### EXERCISE DESCRIPTION
For the listing below, report all lines that hold the word "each".

** DATASET EXTRACT follows **

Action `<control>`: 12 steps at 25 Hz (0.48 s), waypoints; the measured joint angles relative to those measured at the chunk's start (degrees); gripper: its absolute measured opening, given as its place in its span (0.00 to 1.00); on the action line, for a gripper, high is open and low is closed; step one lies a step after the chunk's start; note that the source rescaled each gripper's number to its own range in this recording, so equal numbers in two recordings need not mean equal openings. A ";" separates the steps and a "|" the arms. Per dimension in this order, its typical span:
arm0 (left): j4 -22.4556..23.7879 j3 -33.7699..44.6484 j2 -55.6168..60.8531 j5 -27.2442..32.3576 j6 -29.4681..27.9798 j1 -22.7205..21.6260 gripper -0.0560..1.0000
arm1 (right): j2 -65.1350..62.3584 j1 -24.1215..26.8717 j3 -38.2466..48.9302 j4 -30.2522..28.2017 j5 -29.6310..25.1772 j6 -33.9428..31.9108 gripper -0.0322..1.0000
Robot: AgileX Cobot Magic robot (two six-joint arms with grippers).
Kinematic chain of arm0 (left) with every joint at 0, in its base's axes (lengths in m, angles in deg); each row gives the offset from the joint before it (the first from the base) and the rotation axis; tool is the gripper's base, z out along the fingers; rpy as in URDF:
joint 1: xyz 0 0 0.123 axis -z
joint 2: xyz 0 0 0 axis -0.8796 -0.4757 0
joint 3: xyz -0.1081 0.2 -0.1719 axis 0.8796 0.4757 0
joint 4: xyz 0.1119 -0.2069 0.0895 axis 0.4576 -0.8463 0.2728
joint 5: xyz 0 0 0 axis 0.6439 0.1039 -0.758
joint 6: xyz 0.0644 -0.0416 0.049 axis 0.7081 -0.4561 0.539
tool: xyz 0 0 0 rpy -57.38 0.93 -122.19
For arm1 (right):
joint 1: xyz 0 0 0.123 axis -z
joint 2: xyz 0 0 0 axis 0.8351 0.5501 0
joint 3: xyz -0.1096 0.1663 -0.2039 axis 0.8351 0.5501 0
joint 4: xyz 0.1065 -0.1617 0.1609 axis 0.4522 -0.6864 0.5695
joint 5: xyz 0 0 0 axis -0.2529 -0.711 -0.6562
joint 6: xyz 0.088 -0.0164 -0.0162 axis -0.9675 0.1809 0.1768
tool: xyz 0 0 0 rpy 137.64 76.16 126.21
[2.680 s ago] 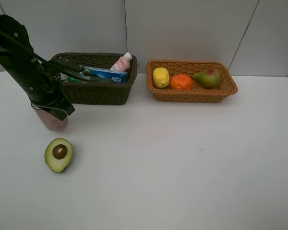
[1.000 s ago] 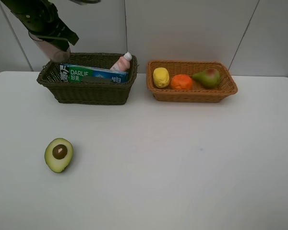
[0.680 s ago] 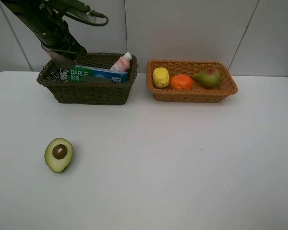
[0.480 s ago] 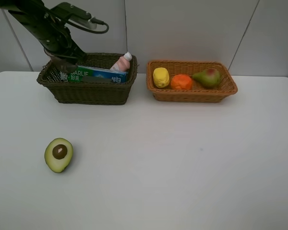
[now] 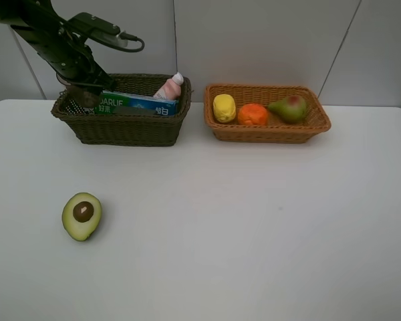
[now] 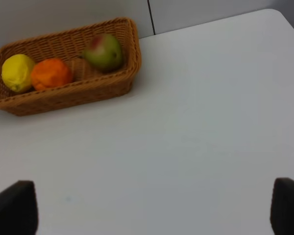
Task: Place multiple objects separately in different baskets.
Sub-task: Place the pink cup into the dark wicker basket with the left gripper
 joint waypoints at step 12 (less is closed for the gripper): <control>0.01 0.00 -0.04 -0.23 0.24 0.00 0.44 | 0.00 0.00 0.00 0.00 0.00 0.00 1.00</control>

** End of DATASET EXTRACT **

### RESPONSE TO THIS TASK
Action `<control>`: 12 steps at 25 Hz (0.48 s), waypoints; the measured joint angles relative to those measured at the chunk's start (degrees); gripper: its absolute measured opening, given as its place in its span (0.00 to 1.00); on the action line, for a gripper, high is open and low is closed; step one lies a step after the chunk's start; note that the source rescaled each gripper's number to its own range in this recording, so equal numbers in two recordings need not mean equal openings. A ";" separates the steps and a "|" the arms. Per dimension in this order, its typical span:
Kinematic chain of arm0 (left) with every joint at 0, in its base's axes (lengths in m, angles in deg); each row gives the offset from the joint before it (the first from the base) and the rotation axis; tool is the gripper's base, z out along the fingers; rpy as in URDF:

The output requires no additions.